You are quite right that it is possible to consider efficiency also for estimators which are not asymptotically normal.
Consider for example estimating the upper bound of the uniform distribution $U[0,\theta]$. It is well known that the sample maximum $y_{(n)}$ is the MLE, for a random sample $y$.
$y_{(n)}$ is not unbiased so let us bias-correct it.
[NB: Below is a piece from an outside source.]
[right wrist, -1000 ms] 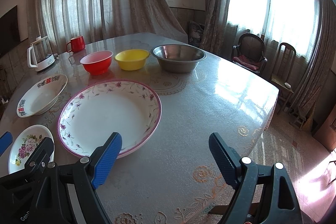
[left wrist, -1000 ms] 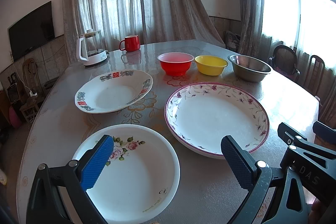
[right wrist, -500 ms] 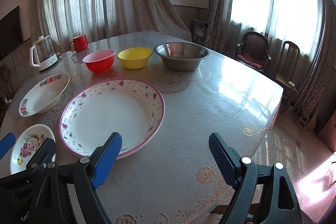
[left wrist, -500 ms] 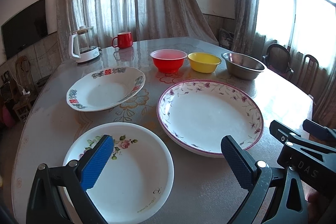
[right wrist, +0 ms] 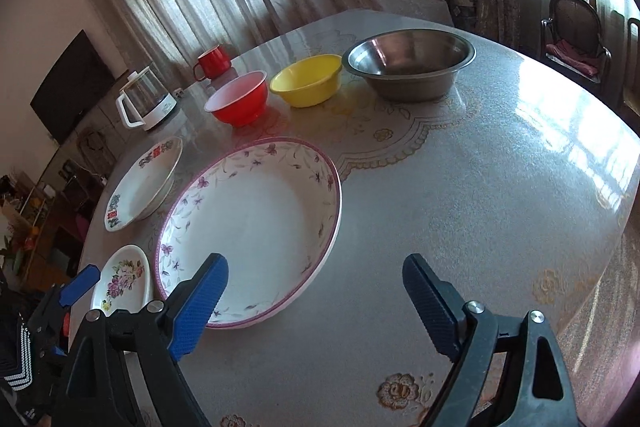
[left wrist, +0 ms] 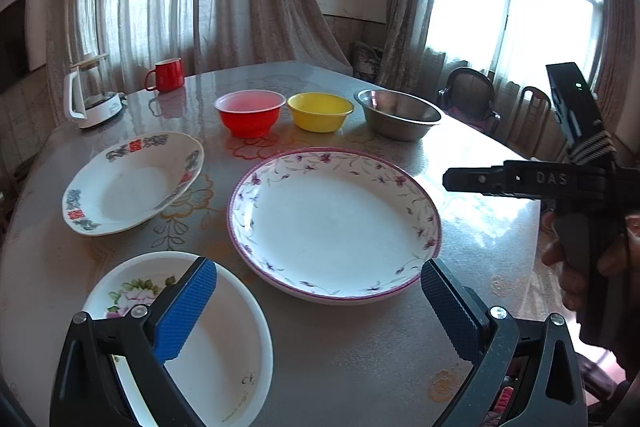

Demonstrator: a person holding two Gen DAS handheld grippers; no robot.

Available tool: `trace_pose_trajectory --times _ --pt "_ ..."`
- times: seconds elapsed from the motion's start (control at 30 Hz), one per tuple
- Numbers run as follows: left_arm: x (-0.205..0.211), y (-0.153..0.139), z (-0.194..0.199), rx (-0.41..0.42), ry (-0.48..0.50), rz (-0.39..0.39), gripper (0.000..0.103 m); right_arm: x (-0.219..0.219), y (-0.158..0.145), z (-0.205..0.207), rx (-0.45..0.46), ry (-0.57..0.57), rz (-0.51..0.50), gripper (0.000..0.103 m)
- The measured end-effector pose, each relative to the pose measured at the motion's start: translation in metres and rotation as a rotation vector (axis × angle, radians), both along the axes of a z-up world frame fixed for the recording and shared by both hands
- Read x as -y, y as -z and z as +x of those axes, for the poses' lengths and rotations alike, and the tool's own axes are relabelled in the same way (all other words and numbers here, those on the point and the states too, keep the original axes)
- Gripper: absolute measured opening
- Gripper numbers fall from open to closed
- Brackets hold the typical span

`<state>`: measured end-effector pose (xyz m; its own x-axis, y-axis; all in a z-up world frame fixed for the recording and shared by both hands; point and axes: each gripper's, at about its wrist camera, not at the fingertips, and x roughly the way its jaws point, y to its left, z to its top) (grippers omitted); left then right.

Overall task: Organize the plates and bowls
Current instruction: 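Move both grippers toward the white plate with red characters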

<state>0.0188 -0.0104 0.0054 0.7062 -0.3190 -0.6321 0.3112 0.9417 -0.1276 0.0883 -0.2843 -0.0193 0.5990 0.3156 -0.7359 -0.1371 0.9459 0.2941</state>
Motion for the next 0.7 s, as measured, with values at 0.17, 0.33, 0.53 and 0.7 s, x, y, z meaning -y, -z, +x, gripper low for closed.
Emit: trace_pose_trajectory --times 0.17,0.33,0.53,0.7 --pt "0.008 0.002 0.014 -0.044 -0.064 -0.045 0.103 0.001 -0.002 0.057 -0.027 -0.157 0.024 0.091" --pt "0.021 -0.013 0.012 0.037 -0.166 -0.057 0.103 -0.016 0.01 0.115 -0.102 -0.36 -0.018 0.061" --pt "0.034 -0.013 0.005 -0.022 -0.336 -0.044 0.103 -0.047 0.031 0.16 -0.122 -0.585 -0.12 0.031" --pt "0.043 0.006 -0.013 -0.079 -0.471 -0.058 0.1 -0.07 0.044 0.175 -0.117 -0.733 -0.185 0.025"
Its cdf is
\begin{eqnarray*}
F_{y_{(n)}}(x)&=&\Pr\{Y_1\leqslant x,\ldots,Y_n\leqslant x\}\\
&=&\Pr\{Y_1\leqslant x\}^n\\
&=&\begin{cases}
0&\qquad\text{for}\quad x<0\\
\left(\frac{x}{\theta}\right)^n&\qquad\text{for}\quad 0\leqslant x\leqslant\theta\\
1&\qquad\text{for}\quad x>\theta
\end{cases}
\end{eqnarray*}
Thus, its density is
$$f_{y_{(n)}}(x)=
\begin{cases}
\frac{n}{\theta}\left(\frac{x}{\theta}\right)^{n-1}&\qquad\text{for}\quad 0\leqslant x\leqslant\theta\\
0&\qquad\text{else}
\end{cases}
$$
Hence,
\begin{eqnarray*}
E[Y_{(n)}]&=&\int_0^\theta x\frac{n}{\theta}\left(\frac{x}{\theta}\right)^{n-1}dx\\
&=&\int_0^\theta n\left(\frac{x}{\theta}\right)^{n}dx\\
&=&\frac{n}{n+1}\theta
\end{eqnarray*}
Thus, an unbiased estimator is given by $$\frac{n+1}{n}y_{(n)},$$
as
$$E\left[\frac{n+1}{n}Y_{(n)}\right]=\frac{n+1}{n}\frac{n}{n+1}\theta=\theta$$
Its variance is
\begin{eqnarray*}
Var\left(\frac{n+1}{n}Y_{(n)}\right)&=&\left(\frac{n+1}{n}\right)^2Var(y_{(n)})\\
&=&\left(\frac{n+1}{n}\right)^2\left[E(Y^2)-\left(\frac{n}{n+1}\theta\right)^2\right]\\
&=&\left(\frac{n+1}{n}\right)^2\left[\int_0^\theta n\left(\frac{x^{n+1}}{\theta^{n}}\right)dx-\left(\frac{n}{n+1}\theta\right)^2\right]\\
&=&\left(\frac{n+1}{n}\right)^2\left[\frac{n}{n+2}\frac{\theta^{n+2}}{\theta^n}-\left(\frac{n}{n+1}\theta\right)^2\right]\\
&=&\left(\frac{n+1}{n}\right)^2\left[\frac{n}{n+2}\theta^2-\left(\frac{n}{n+1}\theta\right)^2\right]\\
&=&\left(\frac{n+1}{n}\right)^2\left[\frac{n(n+1)^2\theta^2-n^2(n+2)\theta^2}{(n+2)(n+1)^2}\right]\\
&=&\frac{1}{n(n+2)}\theta^2
\end{eqnarray*}
Another unbiased estimator is given by twice the sample mean. It has variance
$$Var(2\bar X)=\theta^2/n$$
So we see that the variance of the MLE converges to zero at a faster rate, $O(n^{-2})$ than that of twice the sample mean, $O(n^{-1})$, so that, so to speak , the MLE is infinitely more efficient asympotically.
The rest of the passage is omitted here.